Apparently shooting for an Altman feel, writer/director Robbins juggles various subplots and many, many characters in telling his story of left vs. right, artist vs. plutocrat in 1930's New York. Now, I'm a left-winger myself, but this is the kind of smug and self-satisfied movie that clues you in as to why it's so easy to pick on liberals these days.

There's a great deal of heavy-handedness in this movie, so I'll just mention one example -- while the Mercury Theatre is locked out of their performance hall and Nelson Rockefeller's goons are destroying Diego Rivera's mural (this is history, folks, not a spoiler), we see Rockefeller, W.R. Hearst and other bigwigs at a costume ball, dressed as -- you guessed it -- pre-Revolutionary French aristocrats. (That shuffling you heard behind the screen is Robbins with a sandwich board that reads, "Get it? Get it?")

With the exception of Joan Cusack, Bill Murray and Cherry Jones, the performances are either negligible or downright awful.
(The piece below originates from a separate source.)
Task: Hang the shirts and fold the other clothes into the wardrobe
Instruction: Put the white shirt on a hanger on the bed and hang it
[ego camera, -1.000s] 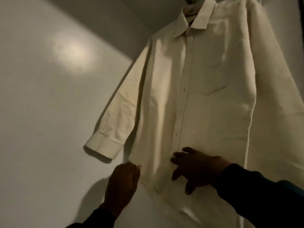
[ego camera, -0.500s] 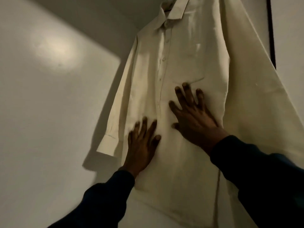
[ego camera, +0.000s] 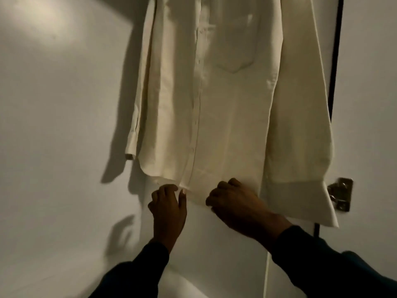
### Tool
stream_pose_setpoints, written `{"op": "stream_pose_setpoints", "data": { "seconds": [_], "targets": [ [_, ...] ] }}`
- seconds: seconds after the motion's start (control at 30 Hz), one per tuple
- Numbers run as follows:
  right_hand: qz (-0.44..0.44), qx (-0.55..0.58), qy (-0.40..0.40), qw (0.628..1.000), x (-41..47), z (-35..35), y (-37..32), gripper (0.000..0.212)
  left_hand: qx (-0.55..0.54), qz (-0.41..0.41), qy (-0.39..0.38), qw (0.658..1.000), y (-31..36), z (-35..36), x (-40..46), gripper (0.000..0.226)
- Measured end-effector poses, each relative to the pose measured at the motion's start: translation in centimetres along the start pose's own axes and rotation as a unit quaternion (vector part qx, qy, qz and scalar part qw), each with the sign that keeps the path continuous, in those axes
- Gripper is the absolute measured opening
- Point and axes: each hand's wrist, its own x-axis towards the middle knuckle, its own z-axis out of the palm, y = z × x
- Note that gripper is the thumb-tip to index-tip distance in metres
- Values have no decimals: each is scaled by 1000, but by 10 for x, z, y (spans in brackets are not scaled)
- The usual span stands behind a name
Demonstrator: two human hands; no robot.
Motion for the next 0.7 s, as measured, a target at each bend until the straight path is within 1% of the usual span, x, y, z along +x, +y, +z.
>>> {"op": "stream_pose_setpoints", "data": {
  "seconds": [0.07,0.17,0.23,0.3,0.4,0.53,0.63,0.7],
  "targets": [
    [16,36,25,999,-8,3,-7,29,-9,-13,-13,1000,9,-11,-7,19],
    [38,76,42,996,-25,11,-23,30,-25,-58,-59,996,24,-27,-25,19],
    [44,106,46,992,-41,17,-34,28,-28,-118,-131,984,32,-34,-43,22],
    [66,149,31,986,-60,25,-49,28,-40,-157,-207,965,34,-43,-65,26],
    [92,180,10,979,-91,42,-70,29,-75,-178,-263,945,42,-58,-103,23],
    [133,202,-8,970,-139,76,-97,26,-77,-173,-301,935,53,-63,-153,14],
    [176,220,-9,959,-182,96,-114,22,-56,-120,-327,936,67,-57,-188,8],
    [208,234,-10,950,-214,104,-123,21,-37,-70,-339,937,80,-56,-212,10]
  ]
}}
I can only hope that Susan Sarandon's laughable daughter-of-Dracula turn as a Mussolini cohort will be the worst performance she ever gives. (Poor Vanessa Redgrave carries on like she's doing "My Man Godfrey" in summer stock.)

If you want to relive the last era of American anti-capitalism, rent "Salt of the Earth" and "Force of Evil" and give this well-meaning mishmash a pass.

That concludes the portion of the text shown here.